Content starts
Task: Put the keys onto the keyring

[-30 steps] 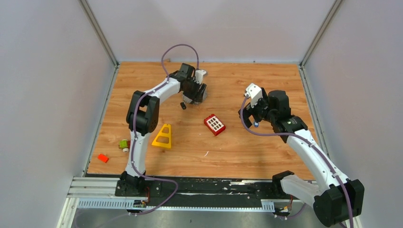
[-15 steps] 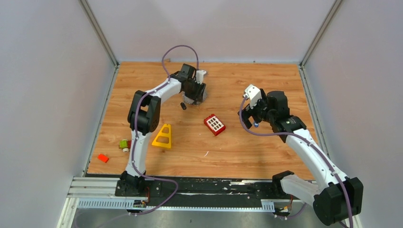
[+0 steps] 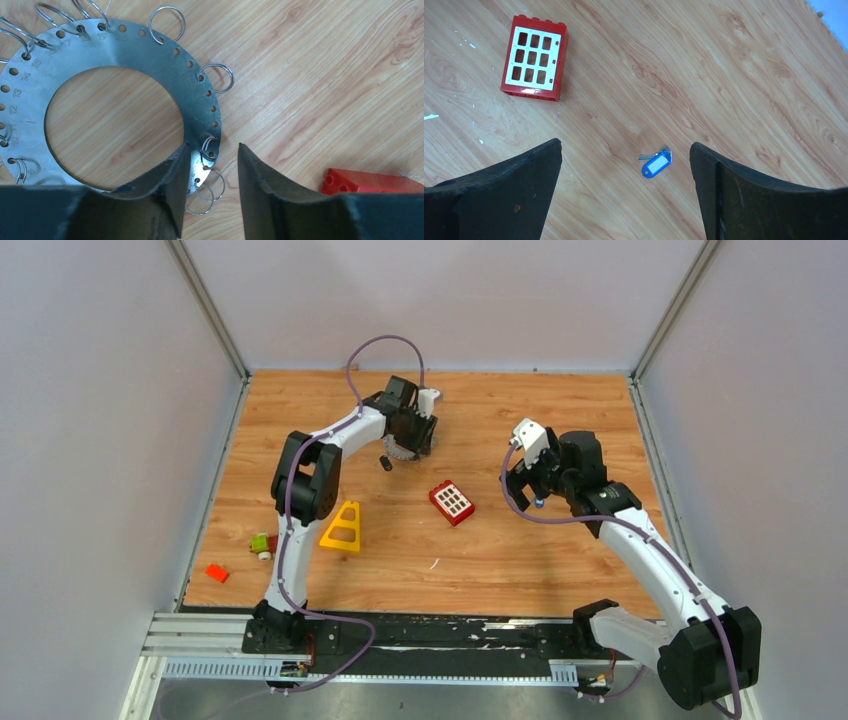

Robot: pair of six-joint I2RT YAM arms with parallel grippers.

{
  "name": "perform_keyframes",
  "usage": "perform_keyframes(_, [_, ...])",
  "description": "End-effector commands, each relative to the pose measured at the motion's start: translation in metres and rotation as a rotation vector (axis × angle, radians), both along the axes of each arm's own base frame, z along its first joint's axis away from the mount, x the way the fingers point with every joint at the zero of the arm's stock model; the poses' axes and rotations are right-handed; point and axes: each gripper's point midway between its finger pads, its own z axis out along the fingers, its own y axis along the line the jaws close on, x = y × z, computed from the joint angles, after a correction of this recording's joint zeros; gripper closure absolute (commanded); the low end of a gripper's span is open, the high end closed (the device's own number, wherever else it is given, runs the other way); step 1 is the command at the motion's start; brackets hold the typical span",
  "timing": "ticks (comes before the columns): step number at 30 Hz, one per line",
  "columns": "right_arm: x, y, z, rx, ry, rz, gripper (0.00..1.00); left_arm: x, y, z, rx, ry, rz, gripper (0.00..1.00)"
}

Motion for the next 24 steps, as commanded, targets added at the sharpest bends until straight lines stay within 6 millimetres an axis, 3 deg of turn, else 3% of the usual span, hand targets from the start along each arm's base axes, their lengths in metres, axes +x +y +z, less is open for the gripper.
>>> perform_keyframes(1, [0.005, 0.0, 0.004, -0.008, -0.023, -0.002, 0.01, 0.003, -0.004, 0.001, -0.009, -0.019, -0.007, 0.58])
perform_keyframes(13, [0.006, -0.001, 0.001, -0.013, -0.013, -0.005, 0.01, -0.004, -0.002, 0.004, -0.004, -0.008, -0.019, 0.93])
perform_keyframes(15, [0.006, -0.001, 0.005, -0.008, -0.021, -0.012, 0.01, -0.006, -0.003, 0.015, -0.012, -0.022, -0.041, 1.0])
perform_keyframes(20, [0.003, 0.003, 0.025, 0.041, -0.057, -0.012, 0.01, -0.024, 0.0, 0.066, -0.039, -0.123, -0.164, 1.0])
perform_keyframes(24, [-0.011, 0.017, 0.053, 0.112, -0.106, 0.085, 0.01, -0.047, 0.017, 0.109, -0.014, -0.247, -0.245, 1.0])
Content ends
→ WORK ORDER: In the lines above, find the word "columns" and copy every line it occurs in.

→ ANSWER BOX:
  "timing": "ticks (comes before the columns): step number at 30 Hz, one per line",
  "columns": "right_arm: x, y, z, rx, ry, rz, gripper (0.00..1.00); left_arm: x, y, z, rx, ry, rz, gripper (0.00..1.00)"

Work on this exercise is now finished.